• ACTIVITY: Output, verbatim and without pictures, the lines from the first line of the listing through the line containing "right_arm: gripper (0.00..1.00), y".

=== GIVEN INFORMATION ===

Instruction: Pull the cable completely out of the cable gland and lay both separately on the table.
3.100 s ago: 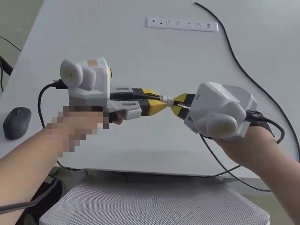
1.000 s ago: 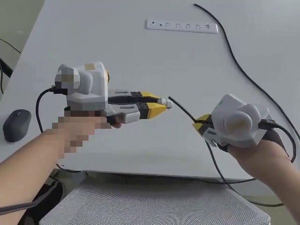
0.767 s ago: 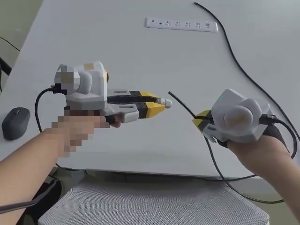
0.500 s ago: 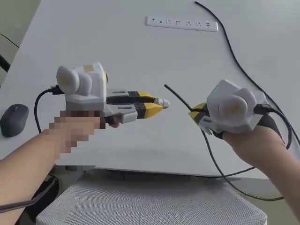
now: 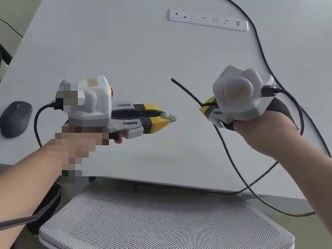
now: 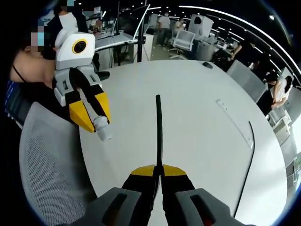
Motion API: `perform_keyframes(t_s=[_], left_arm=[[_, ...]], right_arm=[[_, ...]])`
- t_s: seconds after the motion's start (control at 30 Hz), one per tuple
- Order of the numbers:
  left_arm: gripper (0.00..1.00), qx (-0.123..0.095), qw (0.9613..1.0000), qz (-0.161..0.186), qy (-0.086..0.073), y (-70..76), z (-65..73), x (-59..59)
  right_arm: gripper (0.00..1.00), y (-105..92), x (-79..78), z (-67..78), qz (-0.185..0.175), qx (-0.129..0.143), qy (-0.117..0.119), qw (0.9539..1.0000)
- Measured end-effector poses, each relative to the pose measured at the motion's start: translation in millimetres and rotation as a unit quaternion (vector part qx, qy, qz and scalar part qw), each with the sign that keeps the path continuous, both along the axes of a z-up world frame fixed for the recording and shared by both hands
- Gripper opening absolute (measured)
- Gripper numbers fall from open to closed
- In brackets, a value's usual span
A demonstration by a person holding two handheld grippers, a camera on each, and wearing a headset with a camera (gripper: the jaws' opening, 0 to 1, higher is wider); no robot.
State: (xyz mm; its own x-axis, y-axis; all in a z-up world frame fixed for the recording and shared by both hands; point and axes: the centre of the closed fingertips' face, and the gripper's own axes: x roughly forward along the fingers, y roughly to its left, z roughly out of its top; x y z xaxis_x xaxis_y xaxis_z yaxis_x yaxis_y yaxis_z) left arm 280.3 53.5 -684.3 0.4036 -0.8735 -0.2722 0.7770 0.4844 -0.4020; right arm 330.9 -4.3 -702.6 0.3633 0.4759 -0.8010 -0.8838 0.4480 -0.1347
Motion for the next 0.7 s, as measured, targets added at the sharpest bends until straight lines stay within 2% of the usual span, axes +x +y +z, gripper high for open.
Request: perform_keyframes(t_s=[0.1,0.37,0.6,0.7], left_arm=[[0.15,0.007,1.0000,0.003,0.000,6.1,-10.1,-2.1],[0.15,0.006,0.9997,0.022,0.009,22.6,-33.1,-1.6],[0.15,0.014,0.9990,0.036,0.023,37.4,-63.5,-4.5],[0.15,0.014,0.9986,0.042,0.027,43.8,-74.7,-5.3]], right_arm=[[0.00,11.0,3.6,-0.4,0.009,0.000,0.003,1.0000],[0.00,43.3,17.1,-8.6,0.035,-0.008,0.008,0.9993],[0.00,72.0,26.1,-25.5,0.067,-0.031,0.014,0.9972],[0.00,84.4,26.8,-33.9,0.072,-0.029,0.027,0.9966]])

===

• TASK RESULT:
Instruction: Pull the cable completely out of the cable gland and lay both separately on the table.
3.100 s ago: 
1.000 s ago: 
0.767 s ago: 
0.500 s ago: 
now: 
now: 
Motion API: `perform_keyframes(t_s=[_], left_arm=[[_, ...]], right_arm=[[_, ...]])`
- t_s: seconds after the motion's start (control at 30 Hz), one per tuple
- Order of the numbers:
  left_arm: gripper (0.00..1.00), qx (-0.123..0.095), qw (0.9613..1.0000), qz (-0.161..0.186), qy (-0.086..0.073), y (-70..76), z (-65..73), x (-59..59)
  right_arm: gripper (0.00..1.00), y (-105..92), x (-79..78), z (-67..78), qz (-0.185..0.175), qx (-0.129..0.143), qy (-0.117..0.119), qw (0.9539..1.0000)

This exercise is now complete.